I'm making a game similar to Minecraft. I would like to have 32x32 textures made using pixel art methods. How much does it cost assuming that the volume of work is comparable with Minecraft? Target quality should be similar to the best texture packs for MC.
Minecraft Pixel Art Cost
Which Minecraft?
The 2009 "pre-release" version made primarily by Notch and his friends? Not much, perhaps a few hundred hours of work.
The 2011 official launch, made after the company had been funded with about $30M from the pre-release? They had about 5-10 artists for over a year. Compute the salary of that many full-time professional artists, likely in the range from a half million to million dollars in salary.

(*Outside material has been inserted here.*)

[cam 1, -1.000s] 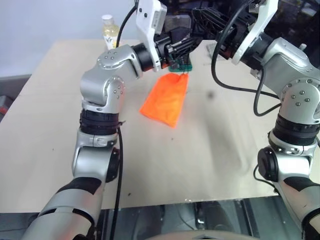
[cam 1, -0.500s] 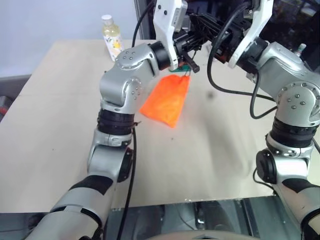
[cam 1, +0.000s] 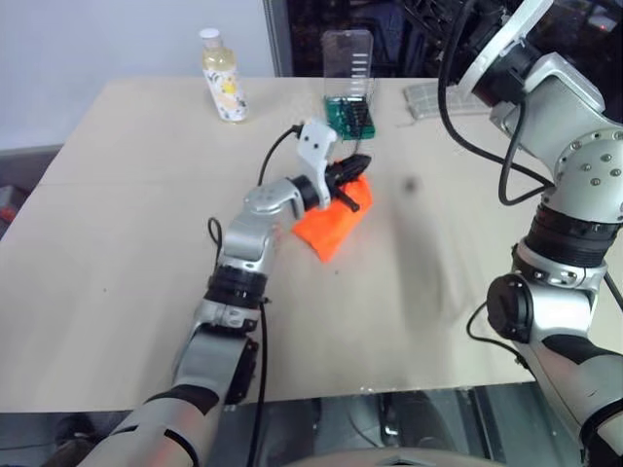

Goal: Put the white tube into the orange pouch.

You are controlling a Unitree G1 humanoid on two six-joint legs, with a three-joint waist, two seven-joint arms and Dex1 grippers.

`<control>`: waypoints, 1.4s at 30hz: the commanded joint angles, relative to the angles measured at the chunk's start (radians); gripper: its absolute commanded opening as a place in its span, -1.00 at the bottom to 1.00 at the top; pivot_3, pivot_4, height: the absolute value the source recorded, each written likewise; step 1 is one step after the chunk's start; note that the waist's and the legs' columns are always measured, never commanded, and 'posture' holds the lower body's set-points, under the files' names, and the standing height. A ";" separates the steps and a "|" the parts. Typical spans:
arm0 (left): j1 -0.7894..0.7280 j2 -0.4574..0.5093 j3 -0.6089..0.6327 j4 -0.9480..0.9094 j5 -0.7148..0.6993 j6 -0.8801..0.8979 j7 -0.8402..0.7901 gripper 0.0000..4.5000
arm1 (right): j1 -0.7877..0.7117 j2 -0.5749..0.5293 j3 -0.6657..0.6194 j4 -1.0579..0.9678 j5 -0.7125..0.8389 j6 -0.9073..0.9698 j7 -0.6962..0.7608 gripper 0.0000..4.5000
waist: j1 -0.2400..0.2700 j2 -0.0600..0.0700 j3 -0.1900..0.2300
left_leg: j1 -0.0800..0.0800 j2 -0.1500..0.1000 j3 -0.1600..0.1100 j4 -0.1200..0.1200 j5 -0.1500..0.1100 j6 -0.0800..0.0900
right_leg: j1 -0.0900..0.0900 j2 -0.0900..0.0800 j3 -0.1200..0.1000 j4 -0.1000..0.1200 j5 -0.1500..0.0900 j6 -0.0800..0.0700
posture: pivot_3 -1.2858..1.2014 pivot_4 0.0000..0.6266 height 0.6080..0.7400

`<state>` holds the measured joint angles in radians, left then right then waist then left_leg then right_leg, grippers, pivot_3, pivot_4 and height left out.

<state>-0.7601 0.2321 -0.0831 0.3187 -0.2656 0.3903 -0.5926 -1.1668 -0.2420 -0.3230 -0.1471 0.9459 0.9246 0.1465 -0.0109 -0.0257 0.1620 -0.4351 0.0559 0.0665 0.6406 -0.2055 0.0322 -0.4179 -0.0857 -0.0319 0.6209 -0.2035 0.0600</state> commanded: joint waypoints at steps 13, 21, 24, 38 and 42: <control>-0.020 -0.028 0.045 -0.078 -0.065 0.018 -0.068 -0.45 | 0.184 -0.164 0.144 -0.172 -0.079 -0.038 0.076 -1.00 | 0.000 -0.001 0.000 | 0.000 0.000 0.000 0.000 0.000 0.000 | 0.000 0.000 0.000 0.000 0.000 0.000 | 0.03 -0.52 1.00; 0.033 0.134 -0.125 -0.215 0.031 -0.015 -0.289 0.29 | 0.511 -0.199 0.184 -0.314 -0.142 -0.040 0.085 -1.00 | 0.002 -0.001 0.000 | 0.000 0.000 0.001 0.000 0.000 0.000 | 0.000 0.000 0.000 -0.001 0.000 0.000 | 0.03 -0.52 1.00; 0.114 0.235 -0.084 -0.329 -0.028 0.045 -0.357 0.29 | 0.630 -0.273 0.227 -0.373 -0.201 -0.062 0.139 -1.00 | -0.005 0.000 0.000 | 0.001 0.001 0.001 0.000 0.000 0.000 | 0.000 0.000 0.001 0.000 0.000 0.000 | 0.03 -0.52 1.00; 0.711 0.362 0.354 -0.657 -0.244 0.053 -0.273 0.32 | 1.330 -0.518 0.080 -0.507 -0.456 -0.421 0.450 0.98 | 0.010 -0.001 -0.001 | 0.003 0.001 0.001 0.000 0.000 0.000 | 0.001 -0.001 0.001 -0.003 -0.003 -0.004 | 0.03 -0.52 1.00; 0.868 0.421 0.481 -0.683 -0.290 0.073 -0.292 0.32 | 1.508 -0.530 -0.088 -0.532 -0.446 -0.472 0.538 0.98 | 0.010 -0.002 -0.001 | 0.005 0.002 0.001 0.002 -0.001 -0.001 | 0.003 -0.001 0.001 -0.003 -0.005 0.000 | 0.03 -0.52 1.00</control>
<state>0.0895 0.6287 0.3298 -0.3085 -0.5184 0.4579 -0.8727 0.3226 -0.7603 -0.3295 -0.6314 0.4913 0.4918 0.6484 -0.0009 -0.0274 0.1605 -0.4303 0.0583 0.0674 0.6429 -0.2082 0.0280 -0.4157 -0.0873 -0.0308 0.6182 -0.2089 0.0599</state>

The game you know today, which has been near-continuously updated by Mojang and then Microsoft, with nearly a decade of development by many large teams? Likely in the range of $20M to $50M in salaries.
Many of "the best texture packs" use the already existing beautiful art as the starting point and re-invest another work-year or so on top of it. Since those have seen many generations of artwork, generally consider that "the best" may have an additional quarter million dollars worth of time, if you were actually paying for the time of the mod community.
The Minecraft you know today is worlds apart from the Minecraft that people were talking about as a public alpha and then public beta back in 2009, when it was mostly a one-man show.
I browsed a bit. OMG, 50 bucks per hour is not unusual. I calculated that my art requires more than 1k hours. That means that I need around 50k$ at least. XD
Out of interest, what sort of price did you expect to pay for 1000 hours of work when you were shocked at $50k?
Out of interest, what sort of price did you expect to pay for 1000 hours of work when you were shocked at $50k?
I'm from Poland. 50 bucks per hour is a lot here.
Contract-based professional costs is a different pay structure than regular employment pay.
Contractors end up making about half of what you see, because the costs go to the things usually hidden:
- the taxes employers normally pay but most people don't think about
- self employment tax
- costs for insurance
- costs for advertising
- costs for doing business, like the power bill, equipment costs, time meeting with clients, government fees for licensing, lawyers, etc.
- time off
- vacation
A self-employed contracting artist charging $50/hour is making roughly the same as a normal job getting $25/hour, maybe even $20/hr.
50 bucks per hour is a lot here.
Is a quote more inline for US workers.
Developer with a bit of Kickstarter and business experience.